Activity - Could you return each line below without altering a word?

Input data -
_____

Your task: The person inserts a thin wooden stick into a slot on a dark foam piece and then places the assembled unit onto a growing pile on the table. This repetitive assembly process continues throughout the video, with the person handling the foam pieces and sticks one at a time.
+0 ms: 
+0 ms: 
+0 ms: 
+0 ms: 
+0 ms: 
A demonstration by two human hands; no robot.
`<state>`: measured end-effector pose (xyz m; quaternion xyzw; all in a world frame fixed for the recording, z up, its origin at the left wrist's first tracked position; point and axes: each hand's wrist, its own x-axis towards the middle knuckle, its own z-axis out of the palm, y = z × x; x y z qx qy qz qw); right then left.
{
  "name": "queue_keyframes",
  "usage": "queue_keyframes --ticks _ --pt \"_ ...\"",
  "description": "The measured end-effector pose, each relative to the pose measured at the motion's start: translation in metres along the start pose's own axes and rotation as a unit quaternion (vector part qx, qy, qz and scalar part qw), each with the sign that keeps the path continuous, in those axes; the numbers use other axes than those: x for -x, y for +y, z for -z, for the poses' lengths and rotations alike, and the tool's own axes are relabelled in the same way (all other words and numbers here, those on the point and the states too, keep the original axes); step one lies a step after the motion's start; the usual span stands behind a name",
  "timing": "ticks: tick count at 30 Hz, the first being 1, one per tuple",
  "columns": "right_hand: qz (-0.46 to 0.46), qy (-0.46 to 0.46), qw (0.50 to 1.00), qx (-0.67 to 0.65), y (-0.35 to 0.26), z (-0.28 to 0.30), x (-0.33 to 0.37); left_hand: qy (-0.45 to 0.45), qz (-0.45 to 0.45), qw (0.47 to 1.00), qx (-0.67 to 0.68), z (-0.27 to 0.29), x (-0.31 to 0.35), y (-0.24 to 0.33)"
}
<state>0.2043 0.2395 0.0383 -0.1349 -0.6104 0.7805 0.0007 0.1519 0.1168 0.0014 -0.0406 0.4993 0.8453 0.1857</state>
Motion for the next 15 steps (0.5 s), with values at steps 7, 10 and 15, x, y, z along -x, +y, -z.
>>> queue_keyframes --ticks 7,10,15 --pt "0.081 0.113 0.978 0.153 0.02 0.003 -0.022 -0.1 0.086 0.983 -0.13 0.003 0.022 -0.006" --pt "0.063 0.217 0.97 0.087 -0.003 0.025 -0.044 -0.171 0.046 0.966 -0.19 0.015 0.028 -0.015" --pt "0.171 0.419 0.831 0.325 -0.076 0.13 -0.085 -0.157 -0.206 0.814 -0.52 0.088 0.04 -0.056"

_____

Task answer -
Your task: The person inserts a thin wooden stick into a slot on a dark foam piece and then places the assembled unit onto a growing pile on the table. This repetitive assembly process continues throughout the video, with the person handling the foam pieces and sticks one at a time.
+0 ms: 
+0 ms: 
+0 ms: 
+0 ms: 
+0 ms: 
A demonstration by two human hands; no robot.
`<state>`: measured end-effector pose (xyz m; quaternion xyzw; all in a world frame fixed for the recording, z up, its origin at the left wrist's first tracked position; point and axes: each hand's wrist, its own x-axis towards the middle knuckle, its own z-axis out of the palm, y = z × x; x y z qx qy qz qw); right then left.
{
  "name": "queue_keyframes",
  "usage": "queue_keyframes --ticks _ --pt \"_ ...\"",
  "description": "The measured end-effector pose, each relative to the pose measured at the motion's start: translation in metres along the start pose's own axes and rotation as a unit quaternion (vector part qx, qy, qz and scalar part qw), each with the sign that keeps the path continuous, in those axes; the numbers use other axes than those: x for -x, y for +y, z for -z, for the poses' lengths and rotations alike, and the tool's own axes are relabelled in the same way (all other words and numbers here, those on the point and the states too, keep the original axes); step one lies a step after the motion's start; the usual span stands behind a name",
  "timing": "ticks: tick count at 30 Hz, the first being 1, one per tuple",
  "columns": "right_hand: qz (-0.46 to 0.46), qy (-0.46 to 0.46), qw (0.50 to 1.00), qx (-0.67 to 0.65), y (-0.35 to 0.26), z (-0.28 to 0.30), x (-0.33 to 0.37); left_hand: qy (-0.45 to 0.45), qz (-0.45 to 0.45), qw (0.47 to 1.00), qx (-0.67 to 0.68), z (-0.27 to 0.29), x (-0.31 to 0.35), y (-0.24 to 0.33)"
}
<state>0.2043 0.2395 0.0383 -0.1349 -0.6104 0.7805 0.0007 0.1519 0.1168 0.0014 -0.0406 0.4993 0.8453 0.1857</state>
Motion for the next 15 steps (0.5 s), with values at steps 7, 10 and 15, x, y, z along -x, +y, -z.
>>> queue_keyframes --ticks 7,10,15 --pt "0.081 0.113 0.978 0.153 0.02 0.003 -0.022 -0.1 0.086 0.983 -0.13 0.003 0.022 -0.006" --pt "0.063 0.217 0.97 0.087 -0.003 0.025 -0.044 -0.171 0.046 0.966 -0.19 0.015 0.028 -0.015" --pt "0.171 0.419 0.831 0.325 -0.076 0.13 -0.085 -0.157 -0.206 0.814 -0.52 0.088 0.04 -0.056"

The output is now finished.